→ WORK ITEM
The result should be a verbatim copy of the whole listing.

→ PROVIDED DATA

=======

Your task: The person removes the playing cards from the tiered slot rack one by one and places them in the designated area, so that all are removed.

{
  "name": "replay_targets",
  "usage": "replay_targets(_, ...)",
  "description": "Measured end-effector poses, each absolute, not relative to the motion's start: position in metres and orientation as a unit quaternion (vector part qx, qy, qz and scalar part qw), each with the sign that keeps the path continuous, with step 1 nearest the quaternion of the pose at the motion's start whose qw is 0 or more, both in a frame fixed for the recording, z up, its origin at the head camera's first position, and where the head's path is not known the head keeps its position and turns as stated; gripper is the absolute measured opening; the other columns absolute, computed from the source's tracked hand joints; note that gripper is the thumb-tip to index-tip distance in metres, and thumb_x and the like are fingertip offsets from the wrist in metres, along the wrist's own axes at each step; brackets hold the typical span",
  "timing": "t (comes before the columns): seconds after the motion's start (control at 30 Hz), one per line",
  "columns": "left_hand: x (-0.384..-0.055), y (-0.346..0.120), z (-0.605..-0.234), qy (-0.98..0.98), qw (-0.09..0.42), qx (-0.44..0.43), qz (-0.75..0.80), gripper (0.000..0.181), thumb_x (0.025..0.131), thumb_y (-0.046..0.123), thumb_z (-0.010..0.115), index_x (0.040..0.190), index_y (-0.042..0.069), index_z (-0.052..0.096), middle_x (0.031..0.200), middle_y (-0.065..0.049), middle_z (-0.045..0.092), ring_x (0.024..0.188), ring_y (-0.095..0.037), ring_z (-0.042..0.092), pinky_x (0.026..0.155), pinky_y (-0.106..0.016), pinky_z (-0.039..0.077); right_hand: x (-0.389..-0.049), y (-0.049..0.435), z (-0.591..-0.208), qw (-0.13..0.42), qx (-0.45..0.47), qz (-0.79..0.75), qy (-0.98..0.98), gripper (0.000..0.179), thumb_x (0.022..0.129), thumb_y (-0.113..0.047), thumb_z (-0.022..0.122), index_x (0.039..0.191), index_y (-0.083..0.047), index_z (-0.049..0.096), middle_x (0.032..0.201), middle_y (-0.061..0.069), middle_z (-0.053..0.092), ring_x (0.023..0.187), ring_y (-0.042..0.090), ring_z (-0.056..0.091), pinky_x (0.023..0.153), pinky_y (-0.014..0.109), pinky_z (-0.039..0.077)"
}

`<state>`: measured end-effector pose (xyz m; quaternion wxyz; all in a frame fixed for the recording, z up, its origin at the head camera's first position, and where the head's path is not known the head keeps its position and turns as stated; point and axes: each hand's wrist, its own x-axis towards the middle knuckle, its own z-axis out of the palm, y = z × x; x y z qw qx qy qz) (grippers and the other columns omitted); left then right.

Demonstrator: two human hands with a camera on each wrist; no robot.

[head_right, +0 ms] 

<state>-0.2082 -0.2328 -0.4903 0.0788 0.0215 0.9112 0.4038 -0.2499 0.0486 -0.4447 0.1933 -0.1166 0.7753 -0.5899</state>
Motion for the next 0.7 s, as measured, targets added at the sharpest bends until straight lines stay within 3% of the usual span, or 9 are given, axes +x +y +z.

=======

→ EXERCISE RESPONSE
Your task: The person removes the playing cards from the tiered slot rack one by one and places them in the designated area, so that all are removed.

{
  "name": "replay_targets",
  "usage": "replay_targets(_, ...)",
  "description": "Measured end-effector poses, each absolute, not relative to the motion's start: position in metres and orientation as a unit quaternion (vector part qx, qy, qz and scalar part qw), each with the sign that keeps the path continuous, with step 1 nearest the quaternion of the pose at the motion's start whose qw is 0 or more, both in a frame fixed for the recording, z up, its origin at the head camera's first position, and where the head's path is not known the head keeps its position and turns as stated; gripper is the absolute measured opening; the other columns absolute, computed from the source's tracked hand joints; note that gripper is the thumb-tip to index-tip distance in metres, and thumb_x and the like are fingertip offsets from the wrist in metres, along the wrist's own axes at each step; brackets hold the typical span",
  "timing": "t (comes before the columns): seconds after the motion's start (control at 30 Hz), one per line",
  "columns": "left_hand: x (-0.384..-0.055), y (-0.346..0.120), z (-0.605..-0.234), qy (-0.98..0.98), qw (-0.09..0.42), qx (-0.44..0.43), qz (-0.75..0.80), gripper (0.000..0.181), thumb_x (0.025..0.131), thumb_y (-0.046..0.123), thumb_z (-0.010..0.115), index_x (0.040..0.190), index_y (-0.042..0.069), index_z (-0.052..0.096), middle_x (0.031..0.200), middle_y (-0.065..0.049), middle_z (-0.045..0.092), ring_x (0.024..0.188), ring_y (-0.095..0.037), ring_z (-0.042..0.092), pinky_x (0.026..0.155), pinky_y (-0.106..0.016), pinky_z (-0.039..0.077); right_hand: x (-0.389..-0.049), y (-0.049..0.435), z (-0.591..-0.208), qw (-0.13..0.42), qx (-0.45..0.47), qz (-0.79..0.75), qy (-0.98..0.98), gripper (0.000..0.179), thumb_x (0.022..0.129), thumb_y (-0.113..0.047), thumb_z (-0.022..0.122), index_x (0.039..0.191), index_y (-0.083..0.047), index_z (-0.049..0.096), middle_x (0.032..0.201), middle_y (-0.061..0.069), middle_z (-0.053..0.092), ring_x (0.023..0.187), ring_y (-0.042..0.090), ring_z (-0.056..0.091), pinky_x (0.023..0.153), pinky_y (-0.014..0.109), pinky_z (-0.039..0.077)"
}

`<state>`: measured end-effector pose (xyz m; quaternion wxyz; all in a frame fixed for the recording, z up, its origin at the head camera's first position, and where the head's path is not known the head keeps its position and turns as stated; point and axes: each hand's wrist, its own x-axis towards the middle knuckle, its own z-axis out of the palm, y = z × x; x y z qw qx qy qz) (grippers and the other columns omitted); left then right.

Demonstrator: two human hands with a camera on each wrist; no robot.

[head_right, +0 ms] 

<state>-0.2082 -0.2328 -0.4903 0.0788 0.0215 0.9112 0.4038 -0.2499 0.0486 -0.4447 0.1933 -0.1166 0.7753 -0.5899</state>
Motion for the next 0.7 s, as measured, targets added at the sharpest bends until straight lines stay within 3% of the usual span, or 9 are given, axes +x +y +z.

This answer has been given in full.